The magic spell he was trying to cast wasn’t hard. Maybe he was mispronouncing the first word; Latin had never been Jim’s strongest subject. He’d always thought magic would be a lot simpler if he could just say the incantations in plain English. His disappointed professors hadn’t been very sympathetic to this point of view.

Was the accent on the first syllable or the last . . . ? He snapped his fingers again and this time was rewarded by a prickle across the back of his neck, and a tiny orange ember of flame hovering in the foggy air above his hand like a benevolent spirit.

“Huh,” Dennis said. “Would you look at that?”

“What did I tell you?” Jim said. “Magic.” He held up the tip of his cigarette to the floating fire and puffed his cigarette to life. He sucked in a long draw, the smooth, hot air filling his lungs. For a moment, he savored the acrid taste of the smoke and sweet flavor of victory. Then ducked as the flame suddenly exploded in an angry sunburst, like a journalist’s flashbulb, if it had been designed in hell.
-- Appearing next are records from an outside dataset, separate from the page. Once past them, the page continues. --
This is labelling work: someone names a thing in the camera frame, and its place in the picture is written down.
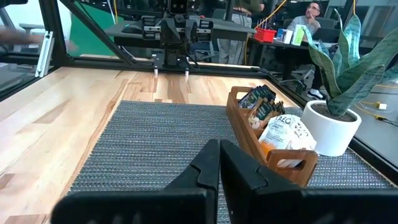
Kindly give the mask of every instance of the red container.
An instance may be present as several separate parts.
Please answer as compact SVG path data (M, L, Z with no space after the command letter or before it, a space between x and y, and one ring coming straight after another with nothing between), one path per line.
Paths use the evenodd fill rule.
M276 34L276 30L265 30L261 28L256 28L256 33L254 34L254 38L261 42L270 42L274 41L274 37Z

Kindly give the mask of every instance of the wooden basket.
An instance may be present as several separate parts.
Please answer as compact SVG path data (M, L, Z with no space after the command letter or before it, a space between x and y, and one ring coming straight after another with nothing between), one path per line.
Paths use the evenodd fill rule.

Dennis’s eyes were wide. “Does that usually happen?”

A little singed and with the ruins of his cigarette crumbling through his fingers, Jim swore foully, first in English, then in German for good measure. “This damned city,” he said, mostly to himself. “Nothing works right here, not even magic.”

A surly voice surprised them out of the dark. “There’s this concept in intelligence work you two knuckleheads might want to look up,” it said. “It’s called subtlety.”

“Sorry, Chief,” they said in unison as Arthur joined them. He looked annoyed, but then again, he always did. The head of Berlin Operating Base wore a scowl effortlessly, as though his face had been molded that way by a disgruntled sculptor. His brown suit, the one that seemed expertly tailored to fit poorly, was scarred with the usual unintentional creases. His tie, a stained, threadbare mistake, hung on for dear life.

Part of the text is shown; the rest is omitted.